Seeds of Destruction is another superb piece of occult military horror that results from the genius collaboration between Anthony Watson and Benedict J. Jones, and is one of those rare sequels that is not just as good as its predecessor, but actually even more impressive and engaging. The blend of action, espionage and Lovecraftian horror is as thrilling, fast-paced and action-packed as that found in Ragnarok Rising, but also feels more fluid, assured and confident than in the first novel in the series. That’s a sign, I believe, that Watson and Jones have found their pace for the series and are now able to fully deliver on the potent potential found in the premise and setting.
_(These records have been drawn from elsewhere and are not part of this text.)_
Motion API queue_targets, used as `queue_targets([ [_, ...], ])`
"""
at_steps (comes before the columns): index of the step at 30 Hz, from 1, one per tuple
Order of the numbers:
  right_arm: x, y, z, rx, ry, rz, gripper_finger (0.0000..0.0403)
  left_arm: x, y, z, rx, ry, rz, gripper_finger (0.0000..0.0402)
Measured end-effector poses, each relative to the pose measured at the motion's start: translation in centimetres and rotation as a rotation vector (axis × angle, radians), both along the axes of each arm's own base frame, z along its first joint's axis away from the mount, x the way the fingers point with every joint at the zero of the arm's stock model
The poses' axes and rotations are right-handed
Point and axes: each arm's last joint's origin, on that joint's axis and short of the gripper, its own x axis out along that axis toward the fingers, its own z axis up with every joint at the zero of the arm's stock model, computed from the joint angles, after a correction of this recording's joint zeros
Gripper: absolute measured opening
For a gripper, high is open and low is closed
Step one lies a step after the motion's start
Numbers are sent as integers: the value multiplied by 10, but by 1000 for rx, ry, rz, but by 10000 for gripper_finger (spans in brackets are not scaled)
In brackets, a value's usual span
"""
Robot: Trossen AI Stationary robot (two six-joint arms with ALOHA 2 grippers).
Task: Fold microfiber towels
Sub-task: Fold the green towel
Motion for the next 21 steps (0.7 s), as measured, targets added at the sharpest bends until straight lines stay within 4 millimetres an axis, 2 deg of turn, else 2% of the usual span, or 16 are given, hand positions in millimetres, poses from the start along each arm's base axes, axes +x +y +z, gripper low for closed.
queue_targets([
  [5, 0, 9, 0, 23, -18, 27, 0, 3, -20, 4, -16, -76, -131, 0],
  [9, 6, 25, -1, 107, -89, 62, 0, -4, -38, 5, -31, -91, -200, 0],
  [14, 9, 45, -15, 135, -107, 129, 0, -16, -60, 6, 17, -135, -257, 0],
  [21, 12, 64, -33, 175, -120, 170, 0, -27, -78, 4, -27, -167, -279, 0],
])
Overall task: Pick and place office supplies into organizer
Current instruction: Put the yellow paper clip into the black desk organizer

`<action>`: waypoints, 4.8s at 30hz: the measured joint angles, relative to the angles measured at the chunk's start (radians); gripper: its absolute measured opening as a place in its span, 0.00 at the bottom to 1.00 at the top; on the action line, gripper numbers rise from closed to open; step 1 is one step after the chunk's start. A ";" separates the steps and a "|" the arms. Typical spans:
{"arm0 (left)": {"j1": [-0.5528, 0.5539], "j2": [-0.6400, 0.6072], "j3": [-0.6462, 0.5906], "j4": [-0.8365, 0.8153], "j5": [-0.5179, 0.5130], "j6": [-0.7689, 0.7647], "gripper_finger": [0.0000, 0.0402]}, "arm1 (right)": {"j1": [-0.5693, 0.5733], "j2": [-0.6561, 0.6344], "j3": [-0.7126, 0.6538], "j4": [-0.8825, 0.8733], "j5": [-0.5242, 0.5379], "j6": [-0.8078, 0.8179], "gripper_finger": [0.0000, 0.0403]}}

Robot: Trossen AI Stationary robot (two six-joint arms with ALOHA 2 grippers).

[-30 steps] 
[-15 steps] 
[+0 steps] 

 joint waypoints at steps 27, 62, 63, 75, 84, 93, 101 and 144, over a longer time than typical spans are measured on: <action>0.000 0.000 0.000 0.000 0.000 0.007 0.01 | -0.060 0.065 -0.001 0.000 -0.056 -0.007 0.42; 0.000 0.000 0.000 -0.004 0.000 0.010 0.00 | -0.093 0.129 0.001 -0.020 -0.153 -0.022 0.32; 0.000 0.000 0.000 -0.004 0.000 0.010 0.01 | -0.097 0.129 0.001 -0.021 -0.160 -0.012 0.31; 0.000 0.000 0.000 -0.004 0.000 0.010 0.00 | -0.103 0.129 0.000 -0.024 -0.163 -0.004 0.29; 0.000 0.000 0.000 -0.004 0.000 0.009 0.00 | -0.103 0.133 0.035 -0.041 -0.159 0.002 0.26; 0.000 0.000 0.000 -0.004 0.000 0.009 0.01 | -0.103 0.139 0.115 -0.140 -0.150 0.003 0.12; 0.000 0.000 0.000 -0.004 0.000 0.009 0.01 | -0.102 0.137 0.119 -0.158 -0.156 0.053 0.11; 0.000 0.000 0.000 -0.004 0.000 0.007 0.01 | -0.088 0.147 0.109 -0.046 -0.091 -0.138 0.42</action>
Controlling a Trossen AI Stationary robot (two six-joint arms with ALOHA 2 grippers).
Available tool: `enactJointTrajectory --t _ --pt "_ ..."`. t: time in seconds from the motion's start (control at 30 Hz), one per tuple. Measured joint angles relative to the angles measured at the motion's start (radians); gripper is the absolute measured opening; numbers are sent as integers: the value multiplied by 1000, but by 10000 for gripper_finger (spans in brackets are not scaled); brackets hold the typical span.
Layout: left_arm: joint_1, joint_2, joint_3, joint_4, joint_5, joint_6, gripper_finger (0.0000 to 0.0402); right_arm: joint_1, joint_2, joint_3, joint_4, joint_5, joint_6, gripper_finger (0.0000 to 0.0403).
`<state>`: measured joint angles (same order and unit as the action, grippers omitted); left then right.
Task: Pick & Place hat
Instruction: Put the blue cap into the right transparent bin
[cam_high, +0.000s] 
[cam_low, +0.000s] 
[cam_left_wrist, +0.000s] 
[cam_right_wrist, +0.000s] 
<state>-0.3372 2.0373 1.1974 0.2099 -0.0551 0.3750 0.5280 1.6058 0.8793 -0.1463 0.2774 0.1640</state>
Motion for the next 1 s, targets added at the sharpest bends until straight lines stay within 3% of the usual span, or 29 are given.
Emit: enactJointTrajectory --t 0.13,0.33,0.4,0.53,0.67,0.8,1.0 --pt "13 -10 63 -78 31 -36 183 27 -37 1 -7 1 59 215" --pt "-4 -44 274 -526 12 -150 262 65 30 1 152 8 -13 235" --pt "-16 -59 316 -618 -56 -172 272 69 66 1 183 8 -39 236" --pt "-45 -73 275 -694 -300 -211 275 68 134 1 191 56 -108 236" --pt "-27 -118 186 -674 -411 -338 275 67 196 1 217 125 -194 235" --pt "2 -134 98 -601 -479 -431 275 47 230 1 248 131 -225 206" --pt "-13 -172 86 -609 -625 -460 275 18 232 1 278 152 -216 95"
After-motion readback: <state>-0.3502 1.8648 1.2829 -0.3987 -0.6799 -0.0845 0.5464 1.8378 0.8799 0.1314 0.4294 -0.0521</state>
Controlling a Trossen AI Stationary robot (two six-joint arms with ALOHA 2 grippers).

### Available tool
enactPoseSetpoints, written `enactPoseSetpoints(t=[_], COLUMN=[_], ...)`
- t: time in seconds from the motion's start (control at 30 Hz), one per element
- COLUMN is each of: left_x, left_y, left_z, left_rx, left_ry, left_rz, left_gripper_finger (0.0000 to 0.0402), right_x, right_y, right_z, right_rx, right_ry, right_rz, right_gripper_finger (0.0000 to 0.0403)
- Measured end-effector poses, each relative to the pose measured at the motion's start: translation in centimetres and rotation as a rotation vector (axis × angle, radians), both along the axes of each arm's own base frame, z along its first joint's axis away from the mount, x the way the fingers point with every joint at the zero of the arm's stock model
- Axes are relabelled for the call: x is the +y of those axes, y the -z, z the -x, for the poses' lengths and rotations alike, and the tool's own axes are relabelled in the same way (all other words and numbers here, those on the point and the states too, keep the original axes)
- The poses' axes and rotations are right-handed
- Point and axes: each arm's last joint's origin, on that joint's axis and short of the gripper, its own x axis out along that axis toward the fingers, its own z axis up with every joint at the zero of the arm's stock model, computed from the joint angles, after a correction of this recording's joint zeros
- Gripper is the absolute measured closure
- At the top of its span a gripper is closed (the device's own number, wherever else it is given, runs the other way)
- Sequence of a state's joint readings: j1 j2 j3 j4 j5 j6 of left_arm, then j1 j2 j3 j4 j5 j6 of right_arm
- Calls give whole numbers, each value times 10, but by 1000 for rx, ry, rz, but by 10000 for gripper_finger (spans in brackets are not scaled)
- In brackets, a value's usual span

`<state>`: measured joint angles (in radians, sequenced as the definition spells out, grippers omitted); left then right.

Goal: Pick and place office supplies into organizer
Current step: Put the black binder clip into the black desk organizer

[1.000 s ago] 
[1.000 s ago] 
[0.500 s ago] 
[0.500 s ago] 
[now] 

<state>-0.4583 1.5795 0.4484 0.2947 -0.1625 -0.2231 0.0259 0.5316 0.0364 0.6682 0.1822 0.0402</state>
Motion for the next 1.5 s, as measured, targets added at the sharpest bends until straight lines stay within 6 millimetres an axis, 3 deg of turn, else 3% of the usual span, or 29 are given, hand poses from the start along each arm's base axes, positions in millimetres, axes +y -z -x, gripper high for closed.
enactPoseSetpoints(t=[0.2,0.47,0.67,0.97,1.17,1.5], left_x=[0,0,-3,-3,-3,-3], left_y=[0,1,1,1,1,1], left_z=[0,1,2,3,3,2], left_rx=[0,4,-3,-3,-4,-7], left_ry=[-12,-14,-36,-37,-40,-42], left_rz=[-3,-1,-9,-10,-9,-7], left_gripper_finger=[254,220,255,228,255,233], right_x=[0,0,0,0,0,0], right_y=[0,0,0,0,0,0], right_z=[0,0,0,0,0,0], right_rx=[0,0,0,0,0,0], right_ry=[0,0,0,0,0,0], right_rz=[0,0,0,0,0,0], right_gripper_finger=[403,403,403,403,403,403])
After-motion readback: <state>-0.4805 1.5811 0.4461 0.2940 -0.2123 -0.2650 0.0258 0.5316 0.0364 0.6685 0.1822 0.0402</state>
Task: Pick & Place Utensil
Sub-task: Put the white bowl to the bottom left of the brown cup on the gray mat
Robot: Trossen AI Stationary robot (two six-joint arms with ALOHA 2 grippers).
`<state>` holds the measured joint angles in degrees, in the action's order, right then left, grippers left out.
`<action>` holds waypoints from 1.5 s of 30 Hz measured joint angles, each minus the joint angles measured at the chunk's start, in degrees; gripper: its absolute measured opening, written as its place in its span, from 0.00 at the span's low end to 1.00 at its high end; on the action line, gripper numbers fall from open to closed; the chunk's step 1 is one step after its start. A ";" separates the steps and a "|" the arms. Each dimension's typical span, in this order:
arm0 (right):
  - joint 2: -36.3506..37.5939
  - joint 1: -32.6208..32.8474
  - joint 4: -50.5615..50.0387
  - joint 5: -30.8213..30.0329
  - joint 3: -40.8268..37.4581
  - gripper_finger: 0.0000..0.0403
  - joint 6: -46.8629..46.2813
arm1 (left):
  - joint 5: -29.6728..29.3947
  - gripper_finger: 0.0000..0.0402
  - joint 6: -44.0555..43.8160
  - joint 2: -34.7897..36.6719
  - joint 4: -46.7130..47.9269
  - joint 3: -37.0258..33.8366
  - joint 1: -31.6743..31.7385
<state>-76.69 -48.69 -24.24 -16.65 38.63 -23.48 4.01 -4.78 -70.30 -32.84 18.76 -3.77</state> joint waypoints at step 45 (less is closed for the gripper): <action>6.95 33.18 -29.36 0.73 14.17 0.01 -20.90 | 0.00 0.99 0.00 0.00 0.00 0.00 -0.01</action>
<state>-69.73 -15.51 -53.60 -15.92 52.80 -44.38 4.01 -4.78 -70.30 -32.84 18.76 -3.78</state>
Seeds of Destruction is one of the finest military horror novels I’ve ever read, as well as one of the best occult horror novels. In my interview with the two authors, published recently on the blog, they mentioned that they’re working on a third volume in the Damocles Files series, as well as a potential short story collection. These two titles cannot get here quickly enough, and I genuinely cannot wait to see what the duo come up with next – whatever it is, you can be sure I’ll be reading and reviewing it.